What is required
With respect to the word "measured", report how many lines of the following listing include it. Give nothing but the number.

Data section

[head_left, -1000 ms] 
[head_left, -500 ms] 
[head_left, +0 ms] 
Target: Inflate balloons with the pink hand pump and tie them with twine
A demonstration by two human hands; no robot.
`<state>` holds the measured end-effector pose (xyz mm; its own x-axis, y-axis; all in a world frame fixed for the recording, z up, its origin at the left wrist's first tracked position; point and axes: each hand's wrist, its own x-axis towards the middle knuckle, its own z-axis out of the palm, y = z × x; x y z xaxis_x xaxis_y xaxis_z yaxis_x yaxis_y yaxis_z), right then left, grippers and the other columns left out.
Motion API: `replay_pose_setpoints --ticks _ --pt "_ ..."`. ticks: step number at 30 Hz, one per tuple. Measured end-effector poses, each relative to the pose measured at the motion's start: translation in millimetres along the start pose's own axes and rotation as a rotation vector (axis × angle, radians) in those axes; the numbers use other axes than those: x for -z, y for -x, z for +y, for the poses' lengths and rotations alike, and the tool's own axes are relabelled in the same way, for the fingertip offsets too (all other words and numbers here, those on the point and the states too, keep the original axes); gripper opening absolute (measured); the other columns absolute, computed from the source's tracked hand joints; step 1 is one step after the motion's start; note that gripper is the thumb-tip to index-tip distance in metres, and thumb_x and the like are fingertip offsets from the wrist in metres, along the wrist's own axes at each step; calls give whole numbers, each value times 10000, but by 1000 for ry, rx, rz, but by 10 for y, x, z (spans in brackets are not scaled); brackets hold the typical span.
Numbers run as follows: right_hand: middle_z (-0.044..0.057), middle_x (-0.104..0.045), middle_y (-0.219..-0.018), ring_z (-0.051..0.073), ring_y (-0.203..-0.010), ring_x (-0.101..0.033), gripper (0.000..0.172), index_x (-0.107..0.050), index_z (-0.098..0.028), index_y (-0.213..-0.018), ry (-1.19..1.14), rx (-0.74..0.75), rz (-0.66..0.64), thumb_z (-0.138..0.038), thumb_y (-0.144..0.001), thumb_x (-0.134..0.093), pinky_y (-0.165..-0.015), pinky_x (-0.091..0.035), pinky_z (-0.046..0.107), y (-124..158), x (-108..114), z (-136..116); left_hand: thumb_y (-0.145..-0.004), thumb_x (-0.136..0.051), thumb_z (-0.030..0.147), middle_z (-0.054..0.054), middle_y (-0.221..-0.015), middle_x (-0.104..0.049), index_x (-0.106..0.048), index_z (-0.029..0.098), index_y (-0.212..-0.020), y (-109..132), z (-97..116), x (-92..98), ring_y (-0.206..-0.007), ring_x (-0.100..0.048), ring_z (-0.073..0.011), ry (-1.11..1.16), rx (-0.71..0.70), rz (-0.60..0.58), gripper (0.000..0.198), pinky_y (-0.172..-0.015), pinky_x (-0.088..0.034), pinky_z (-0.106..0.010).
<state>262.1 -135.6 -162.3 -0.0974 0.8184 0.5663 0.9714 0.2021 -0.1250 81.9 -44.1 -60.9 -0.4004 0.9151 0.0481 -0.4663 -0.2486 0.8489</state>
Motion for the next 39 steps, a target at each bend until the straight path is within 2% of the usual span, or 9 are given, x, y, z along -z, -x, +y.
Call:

Solution
2